**THE TASK**
What is needed is an exact copy of all the data.

**SOURCE MATERIAL**
Content starts
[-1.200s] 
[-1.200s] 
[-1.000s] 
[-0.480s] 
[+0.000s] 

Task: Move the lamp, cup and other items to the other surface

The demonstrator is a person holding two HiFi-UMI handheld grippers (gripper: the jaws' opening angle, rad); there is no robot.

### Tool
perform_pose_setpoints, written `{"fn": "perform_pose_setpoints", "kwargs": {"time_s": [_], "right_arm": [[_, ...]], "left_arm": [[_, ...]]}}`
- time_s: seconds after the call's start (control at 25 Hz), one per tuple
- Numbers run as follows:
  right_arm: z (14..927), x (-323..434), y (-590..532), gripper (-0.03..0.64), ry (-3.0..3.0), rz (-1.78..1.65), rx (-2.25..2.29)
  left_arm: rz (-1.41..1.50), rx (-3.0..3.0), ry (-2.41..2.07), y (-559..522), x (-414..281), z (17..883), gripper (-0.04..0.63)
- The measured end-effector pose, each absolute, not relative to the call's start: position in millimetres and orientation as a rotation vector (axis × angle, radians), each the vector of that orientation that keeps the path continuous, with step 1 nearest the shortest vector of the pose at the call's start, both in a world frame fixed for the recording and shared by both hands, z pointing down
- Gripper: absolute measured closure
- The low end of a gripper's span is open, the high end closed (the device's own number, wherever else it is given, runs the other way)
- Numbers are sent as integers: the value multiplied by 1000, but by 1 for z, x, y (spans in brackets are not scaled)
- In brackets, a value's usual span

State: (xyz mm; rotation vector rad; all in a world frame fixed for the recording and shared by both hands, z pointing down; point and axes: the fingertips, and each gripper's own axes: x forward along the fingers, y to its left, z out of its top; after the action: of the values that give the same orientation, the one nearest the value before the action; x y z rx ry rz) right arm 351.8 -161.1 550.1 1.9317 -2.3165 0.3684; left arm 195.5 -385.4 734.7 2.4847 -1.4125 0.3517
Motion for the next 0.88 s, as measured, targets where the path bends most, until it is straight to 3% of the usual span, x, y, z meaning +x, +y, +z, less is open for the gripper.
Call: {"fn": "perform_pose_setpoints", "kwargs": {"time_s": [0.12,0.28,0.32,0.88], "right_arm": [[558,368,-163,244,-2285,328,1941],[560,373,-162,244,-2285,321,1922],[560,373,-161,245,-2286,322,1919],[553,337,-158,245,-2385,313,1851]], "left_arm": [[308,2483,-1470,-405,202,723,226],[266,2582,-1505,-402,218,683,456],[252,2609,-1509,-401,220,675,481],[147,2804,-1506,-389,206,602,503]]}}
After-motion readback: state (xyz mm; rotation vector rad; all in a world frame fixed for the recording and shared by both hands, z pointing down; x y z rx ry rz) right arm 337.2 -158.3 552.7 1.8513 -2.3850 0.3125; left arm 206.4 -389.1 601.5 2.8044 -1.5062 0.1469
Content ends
**THE COMPLETED TASK**
[-1.200s] 
[-1.200s] 
[-1.000s] 
[-0.480s] 
[+0.000s] 

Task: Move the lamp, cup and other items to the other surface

The demonstrator is a person holding two HiFi-UMI handheld grippers (gripper: the jaws' opening angle, rad); there is no robot.

### Tool
perform_pose_setpoints, written `{"fn": "perform_pose_setpoints", "kwargs": {"time_s": [_], "right_arm": [[_, ...]], "left_arm": [[_, ...]]}}`
- time_s: seconds after the call's start (control at 25 Hz), one per tuple
- Numbers run as follows:
  right_arm: z (14..927), x (-323..434), y (-590..532), gripper (-0.03..0.64), ry (-3.0..3.0), rz (-1.78..1.65), rx (-2.25..2.29)
  left_arm: rz (-1.41..1.50), rx (-3.0..3.0), ry (-2.41..2.07), y (-559..522), x (-414..281), z (17..883), gripper (-0.04..0.63)
- The measured end-effector pose, each absolute, not relative to the call's start: position in millimetres and orientation as a rotation vector (axis × angle, radians), each the vector of that orientation that keeps the path continuous, with step 1 nearest the shortest vector of the pose at the call's start, both in a world frame fixed for the recording and shared by both hands, z pointing down
- Gripper: absolute measured closure
- The low end of a gripper's span is open, the high end closed (the device's own number, wherever else it is given, runs the other way)
- Numbers are sent as integers: the value multiplied by 1000, but by 1 for z, x, y (spans in brackets are not scaled)
- In brackets, a value's usual span

State: (xyz mm; rotation vector rad; all in a world frame fixed for the recording and shared by both hands, z pointing down; point and axes: the fingertips, and each gripper's own axes: x forward along the fingers, y to its left, z out of its top; after the action: of the values that give the same orientation, the one nearest the value before the action; x y z rx ry rz) right arm 351.8 -161.1 550.1 1.9317 -2.3165 0.3684; left arm 195.5 -385.4 734.7 2.4847 -1.4125 0.3517
Motion for the next 0.88 s, as measured, targets where the path bends most, until it is straight to 3% of the usual span, x, y, z meaning +x, +y, +z, less is open for the gripper.
Call: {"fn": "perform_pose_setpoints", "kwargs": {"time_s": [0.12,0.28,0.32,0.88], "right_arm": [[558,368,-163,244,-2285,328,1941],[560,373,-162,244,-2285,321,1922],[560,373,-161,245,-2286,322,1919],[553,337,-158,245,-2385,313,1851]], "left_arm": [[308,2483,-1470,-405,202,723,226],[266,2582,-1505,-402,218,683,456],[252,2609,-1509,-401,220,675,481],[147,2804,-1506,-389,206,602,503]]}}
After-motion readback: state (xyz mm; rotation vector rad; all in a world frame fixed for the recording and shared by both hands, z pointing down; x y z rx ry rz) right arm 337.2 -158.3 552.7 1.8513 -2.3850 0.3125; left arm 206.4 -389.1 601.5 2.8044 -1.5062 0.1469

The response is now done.